To drive this point home, Brady and the coalition have, since 1994, helped organize a vocal and visible presence most years at Komen's San Francisco race.
Sometimes leafleting, and sometimes holding up hand-painted signs and banners, they always face stiff competition from the typically uplifting and euphoric Race atmosphere. ...
"What's missing is the truth," wrote Brady in a Spring 2001 newsletter article for the Women's Cancer Resource Center, a support services center located in Berkeley, Calif. "There's no talk about prevention, except, in terms of lifestyle, your diet for instance. No talk about ways to grow food more safely. No talk about how to curb industrial carcinogens. No talk about contaminated water or global warming."
"I really don't think environmental causes of cancer are acknowledged enough," said Dr. C.W. Jameson of the U.S. National Institutes of Health. "It warrants attention so people can make better, more informed choices, as to where they live or what professions they work in," said Jameson, the director of a biennial report on cancer-causing agents published by the Institute of Environmental Sciences. ...
The heart of the story describes Komen Foundation founder Nancy Brinker's ties to corporations that cause environmental cancers and the battle, led by the Komen Foundation, to stop a meaningful Patients' Bill of Rights from being passed in the early 2000s.
The story discusses the Komen Foundation's many conflicts of interest. "The Foundation ... owns stock in several pharmaceutical companies and in General Electric, one of the largest makers of mammogram machines in the world." ... "At 1998 Food and Drug Administration hearings the Komen Foundation was the only national breast cancer group to endorse the cancer treatment drug tamoxifen as a prevention device for healthy but high-risk women, despite vehement opposition by most other breast cancer groups..." because tamoxifen causes uterine cancer.
"The Komen group's stock portfolios and cozy relationships with Republican leadership set them apart from most breast cancer patient groups."
Swissler, the reporter, ends her story this way.

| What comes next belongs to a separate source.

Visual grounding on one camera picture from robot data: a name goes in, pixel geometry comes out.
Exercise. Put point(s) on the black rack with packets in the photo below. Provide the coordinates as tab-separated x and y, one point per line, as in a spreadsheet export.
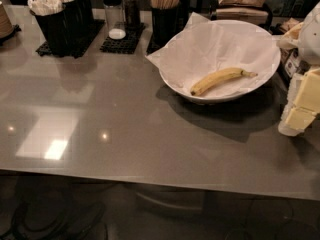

As Judy Brady points out, the Komen Foundation, and the Brinkers in particular, represent the systemic corruption of business as usual in a corporate-dominated society. "It would be a mistake to demonize the Komen Foundation," Brady says. "They have the best of intentions and I truly believe that they think they are doing good -- with a capital G.
"What they don't see is that 'business as usual' is why we have cancer."